**Assigned task**
Which lines mention "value"? Show each one from the listing.

(Data records)

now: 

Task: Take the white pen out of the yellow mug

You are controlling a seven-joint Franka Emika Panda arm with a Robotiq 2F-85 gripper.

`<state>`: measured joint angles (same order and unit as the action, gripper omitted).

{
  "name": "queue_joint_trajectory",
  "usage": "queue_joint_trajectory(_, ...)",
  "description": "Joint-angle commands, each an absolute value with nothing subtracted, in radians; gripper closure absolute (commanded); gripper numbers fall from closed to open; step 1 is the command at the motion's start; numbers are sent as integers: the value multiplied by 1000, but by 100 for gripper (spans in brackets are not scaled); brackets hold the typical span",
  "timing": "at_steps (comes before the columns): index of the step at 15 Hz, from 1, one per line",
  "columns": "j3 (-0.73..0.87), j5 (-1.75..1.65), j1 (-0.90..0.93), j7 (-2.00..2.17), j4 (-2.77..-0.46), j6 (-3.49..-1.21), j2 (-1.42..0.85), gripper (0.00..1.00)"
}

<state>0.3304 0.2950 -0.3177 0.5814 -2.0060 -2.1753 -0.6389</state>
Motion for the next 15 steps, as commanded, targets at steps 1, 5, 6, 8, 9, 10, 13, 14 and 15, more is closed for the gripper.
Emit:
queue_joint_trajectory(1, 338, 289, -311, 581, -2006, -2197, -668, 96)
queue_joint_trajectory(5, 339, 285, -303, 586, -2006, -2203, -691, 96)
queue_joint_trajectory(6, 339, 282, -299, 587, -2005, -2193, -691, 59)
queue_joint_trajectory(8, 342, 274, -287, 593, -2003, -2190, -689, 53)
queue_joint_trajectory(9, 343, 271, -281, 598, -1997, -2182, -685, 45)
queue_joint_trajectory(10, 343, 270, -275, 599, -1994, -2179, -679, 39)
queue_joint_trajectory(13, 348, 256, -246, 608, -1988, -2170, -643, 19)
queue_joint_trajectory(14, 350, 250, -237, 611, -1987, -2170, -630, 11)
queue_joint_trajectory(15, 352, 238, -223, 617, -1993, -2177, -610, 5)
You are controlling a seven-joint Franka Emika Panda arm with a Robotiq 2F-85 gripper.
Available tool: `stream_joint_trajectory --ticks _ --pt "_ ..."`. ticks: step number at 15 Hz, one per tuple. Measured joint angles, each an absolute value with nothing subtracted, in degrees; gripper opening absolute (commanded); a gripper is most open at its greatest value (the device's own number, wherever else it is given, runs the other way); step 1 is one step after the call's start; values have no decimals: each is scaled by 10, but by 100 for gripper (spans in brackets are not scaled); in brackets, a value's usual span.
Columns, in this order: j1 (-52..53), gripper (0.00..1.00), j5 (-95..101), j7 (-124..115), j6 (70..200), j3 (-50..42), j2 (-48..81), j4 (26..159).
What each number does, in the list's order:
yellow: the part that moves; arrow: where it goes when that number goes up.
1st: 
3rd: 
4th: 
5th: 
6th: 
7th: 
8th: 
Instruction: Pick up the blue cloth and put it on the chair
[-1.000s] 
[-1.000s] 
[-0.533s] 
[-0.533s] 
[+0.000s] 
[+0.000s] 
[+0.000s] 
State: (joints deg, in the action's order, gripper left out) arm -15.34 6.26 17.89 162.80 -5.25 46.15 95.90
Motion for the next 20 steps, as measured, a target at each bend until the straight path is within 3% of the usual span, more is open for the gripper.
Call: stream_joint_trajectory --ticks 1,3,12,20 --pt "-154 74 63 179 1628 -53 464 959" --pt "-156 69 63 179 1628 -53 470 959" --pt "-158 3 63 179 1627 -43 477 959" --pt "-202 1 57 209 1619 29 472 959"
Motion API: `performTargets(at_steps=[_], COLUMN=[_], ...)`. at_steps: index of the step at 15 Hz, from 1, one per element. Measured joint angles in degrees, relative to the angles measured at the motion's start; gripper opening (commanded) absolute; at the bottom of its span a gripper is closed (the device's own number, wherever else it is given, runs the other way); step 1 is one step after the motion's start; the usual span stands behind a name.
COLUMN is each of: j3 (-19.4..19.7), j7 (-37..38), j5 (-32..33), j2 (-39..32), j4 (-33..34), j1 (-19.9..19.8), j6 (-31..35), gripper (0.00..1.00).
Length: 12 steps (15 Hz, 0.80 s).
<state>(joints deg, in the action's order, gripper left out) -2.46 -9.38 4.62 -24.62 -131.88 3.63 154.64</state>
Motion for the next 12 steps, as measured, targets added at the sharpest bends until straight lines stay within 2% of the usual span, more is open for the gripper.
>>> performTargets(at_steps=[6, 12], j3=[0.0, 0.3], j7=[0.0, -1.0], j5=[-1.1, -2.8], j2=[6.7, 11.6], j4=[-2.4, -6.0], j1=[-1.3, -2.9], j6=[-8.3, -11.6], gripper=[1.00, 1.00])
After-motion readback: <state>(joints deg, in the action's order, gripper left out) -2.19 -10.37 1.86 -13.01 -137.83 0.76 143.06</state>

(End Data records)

**Result for this exercise**
  "description": "Joint-angle commands, each an absolute value with nothing subtracted, in radians; gripper closure absolute (commanded); gripper numbers fall from closed to open; step 1 is the command at the motion's start; numbers are sent as integers: the value multiplied by 1000, but by 100 for gripper (spans in brackets are not scaled); brackets hold the typical span",
Available tool: `stream_joint_trajectory --ticks _ --pt "_ ..."`. ticks: step number at 15 Hz, one per tuple. Measured joint angles, each an absolute value with nothing subtracted, in degrees; gripper opening absolute (commanded); a gripper is most open at its greatest value (the device's own number, wherever else it is given, runs the other way); step 1 is one step after the call's start; values have no decimals: each is scaled by 10, but by 100 for gripper (spans in brackets are not scaled); in brackets, a value's usual span.

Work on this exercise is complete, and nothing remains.